» WORK ITEM
Hunt through the lines below for the string "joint" and copy each one that has it.

» EXTRACTED DATA

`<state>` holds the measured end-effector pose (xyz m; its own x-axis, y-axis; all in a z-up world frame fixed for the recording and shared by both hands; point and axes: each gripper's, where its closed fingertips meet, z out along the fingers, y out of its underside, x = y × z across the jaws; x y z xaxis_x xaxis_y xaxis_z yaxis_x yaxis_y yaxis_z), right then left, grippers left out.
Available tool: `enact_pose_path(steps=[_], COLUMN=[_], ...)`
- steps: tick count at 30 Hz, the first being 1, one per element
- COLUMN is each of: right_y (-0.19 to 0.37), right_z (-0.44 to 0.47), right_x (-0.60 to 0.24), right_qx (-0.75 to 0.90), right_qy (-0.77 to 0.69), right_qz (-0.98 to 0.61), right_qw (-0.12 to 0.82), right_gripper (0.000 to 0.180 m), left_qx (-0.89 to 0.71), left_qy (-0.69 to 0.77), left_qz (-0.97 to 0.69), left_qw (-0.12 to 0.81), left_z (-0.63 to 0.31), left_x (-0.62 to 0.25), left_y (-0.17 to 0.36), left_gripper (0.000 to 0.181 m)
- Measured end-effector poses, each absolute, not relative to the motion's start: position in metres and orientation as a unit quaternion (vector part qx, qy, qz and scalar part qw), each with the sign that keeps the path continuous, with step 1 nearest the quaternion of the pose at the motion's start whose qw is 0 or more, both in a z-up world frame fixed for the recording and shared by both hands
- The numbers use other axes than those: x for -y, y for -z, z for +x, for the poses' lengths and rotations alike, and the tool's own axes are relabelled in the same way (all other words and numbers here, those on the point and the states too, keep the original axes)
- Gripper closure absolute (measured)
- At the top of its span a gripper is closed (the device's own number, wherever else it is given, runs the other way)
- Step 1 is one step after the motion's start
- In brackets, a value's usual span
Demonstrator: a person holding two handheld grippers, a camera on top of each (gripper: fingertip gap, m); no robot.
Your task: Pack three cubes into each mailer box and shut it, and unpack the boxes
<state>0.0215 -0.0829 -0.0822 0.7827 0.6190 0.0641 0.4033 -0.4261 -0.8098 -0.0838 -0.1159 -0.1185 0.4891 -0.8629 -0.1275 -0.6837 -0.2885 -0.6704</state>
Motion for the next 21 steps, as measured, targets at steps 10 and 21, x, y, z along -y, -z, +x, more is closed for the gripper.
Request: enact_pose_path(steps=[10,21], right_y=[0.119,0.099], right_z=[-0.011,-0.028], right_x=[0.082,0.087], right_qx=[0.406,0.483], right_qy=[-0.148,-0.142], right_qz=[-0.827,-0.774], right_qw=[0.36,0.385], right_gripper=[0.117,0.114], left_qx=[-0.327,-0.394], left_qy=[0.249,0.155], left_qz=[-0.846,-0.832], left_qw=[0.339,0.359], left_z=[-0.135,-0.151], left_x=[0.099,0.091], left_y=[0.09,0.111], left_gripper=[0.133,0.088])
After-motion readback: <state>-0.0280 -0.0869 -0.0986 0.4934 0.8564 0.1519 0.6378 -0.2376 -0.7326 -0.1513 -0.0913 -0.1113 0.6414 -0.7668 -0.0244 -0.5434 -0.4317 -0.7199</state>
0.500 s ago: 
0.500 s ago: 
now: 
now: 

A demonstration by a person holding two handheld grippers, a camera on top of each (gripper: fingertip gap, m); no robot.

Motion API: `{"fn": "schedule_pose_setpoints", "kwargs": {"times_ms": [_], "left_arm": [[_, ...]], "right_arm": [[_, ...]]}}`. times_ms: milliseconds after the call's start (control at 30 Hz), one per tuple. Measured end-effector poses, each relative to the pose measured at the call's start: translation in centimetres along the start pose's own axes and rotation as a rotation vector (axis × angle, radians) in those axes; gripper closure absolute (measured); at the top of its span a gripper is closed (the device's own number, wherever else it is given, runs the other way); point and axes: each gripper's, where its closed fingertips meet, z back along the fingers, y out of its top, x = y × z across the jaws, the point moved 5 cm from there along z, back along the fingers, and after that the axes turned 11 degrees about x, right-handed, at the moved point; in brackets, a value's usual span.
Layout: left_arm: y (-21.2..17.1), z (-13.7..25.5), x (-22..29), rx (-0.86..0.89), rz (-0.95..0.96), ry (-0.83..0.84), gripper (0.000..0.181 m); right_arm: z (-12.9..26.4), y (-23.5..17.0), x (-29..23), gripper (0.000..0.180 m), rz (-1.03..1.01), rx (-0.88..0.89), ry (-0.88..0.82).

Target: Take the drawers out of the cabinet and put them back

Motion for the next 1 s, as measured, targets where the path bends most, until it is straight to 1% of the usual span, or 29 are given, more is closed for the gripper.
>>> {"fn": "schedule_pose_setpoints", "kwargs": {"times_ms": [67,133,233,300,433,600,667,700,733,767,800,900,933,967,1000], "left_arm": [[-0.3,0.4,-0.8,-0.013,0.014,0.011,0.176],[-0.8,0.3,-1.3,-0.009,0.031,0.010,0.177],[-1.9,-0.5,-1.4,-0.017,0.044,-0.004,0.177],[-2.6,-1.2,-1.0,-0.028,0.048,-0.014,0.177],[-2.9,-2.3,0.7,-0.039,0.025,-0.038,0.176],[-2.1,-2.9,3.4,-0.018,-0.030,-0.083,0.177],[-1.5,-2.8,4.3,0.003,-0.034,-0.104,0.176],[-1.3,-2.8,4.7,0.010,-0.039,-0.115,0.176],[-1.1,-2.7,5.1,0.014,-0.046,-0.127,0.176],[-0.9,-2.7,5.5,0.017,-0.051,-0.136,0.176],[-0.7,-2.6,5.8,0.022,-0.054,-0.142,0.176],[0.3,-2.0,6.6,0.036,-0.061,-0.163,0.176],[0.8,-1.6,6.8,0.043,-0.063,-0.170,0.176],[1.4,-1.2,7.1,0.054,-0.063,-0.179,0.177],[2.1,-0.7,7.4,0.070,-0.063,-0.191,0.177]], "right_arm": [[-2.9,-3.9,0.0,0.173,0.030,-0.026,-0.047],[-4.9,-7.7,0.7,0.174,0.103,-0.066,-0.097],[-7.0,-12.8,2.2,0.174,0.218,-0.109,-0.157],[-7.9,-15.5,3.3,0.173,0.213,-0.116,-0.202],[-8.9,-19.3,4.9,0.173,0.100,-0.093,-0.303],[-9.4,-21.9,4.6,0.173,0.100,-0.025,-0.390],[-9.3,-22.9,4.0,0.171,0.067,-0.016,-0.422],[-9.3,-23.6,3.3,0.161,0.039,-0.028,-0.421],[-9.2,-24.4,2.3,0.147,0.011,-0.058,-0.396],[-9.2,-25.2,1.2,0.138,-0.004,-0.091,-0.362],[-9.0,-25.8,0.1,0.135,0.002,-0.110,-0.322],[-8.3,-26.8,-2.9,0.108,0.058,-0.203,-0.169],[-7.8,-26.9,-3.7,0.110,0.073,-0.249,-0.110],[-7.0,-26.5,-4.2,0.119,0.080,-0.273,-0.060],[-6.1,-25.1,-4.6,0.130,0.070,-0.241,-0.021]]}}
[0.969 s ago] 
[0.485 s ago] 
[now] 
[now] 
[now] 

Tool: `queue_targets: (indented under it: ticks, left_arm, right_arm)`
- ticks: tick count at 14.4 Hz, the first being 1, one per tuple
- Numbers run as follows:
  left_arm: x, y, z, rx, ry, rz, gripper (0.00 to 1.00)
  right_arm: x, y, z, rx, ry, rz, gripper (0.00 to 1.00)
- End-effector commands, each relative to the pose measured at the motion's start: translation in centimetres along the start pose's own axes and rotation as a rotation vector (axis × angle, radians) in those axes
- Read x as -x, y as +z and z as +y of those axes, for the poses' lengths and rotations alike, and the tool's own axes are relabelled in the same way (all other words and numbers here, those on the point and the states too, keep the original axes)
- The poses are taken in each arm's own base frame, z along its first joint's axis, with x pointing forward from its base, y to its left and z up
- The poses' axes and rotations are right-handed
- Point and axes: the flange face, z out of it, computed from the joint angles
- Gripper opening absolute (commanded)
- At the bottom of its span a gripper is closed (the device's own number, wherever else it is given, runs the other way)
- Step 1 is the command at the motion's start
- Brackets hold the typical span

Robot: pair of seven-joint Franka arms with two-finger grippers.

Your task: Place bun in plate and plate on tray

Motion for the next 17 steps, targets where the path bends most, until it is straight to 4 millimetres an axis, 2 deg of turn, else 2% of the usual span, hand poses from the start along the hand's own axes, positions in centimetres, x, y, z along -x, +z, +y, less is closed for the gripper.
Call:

» SOLUTION
- The poses are taken in each arm's own base frame, z along its first joint's axis, with x pointing forward from its base, y to its left and z up
- Point and axes: the flange face, z out of it, computed from the joint angles
Robot: pair of seven-joint Franka arms with two-finger grippers.

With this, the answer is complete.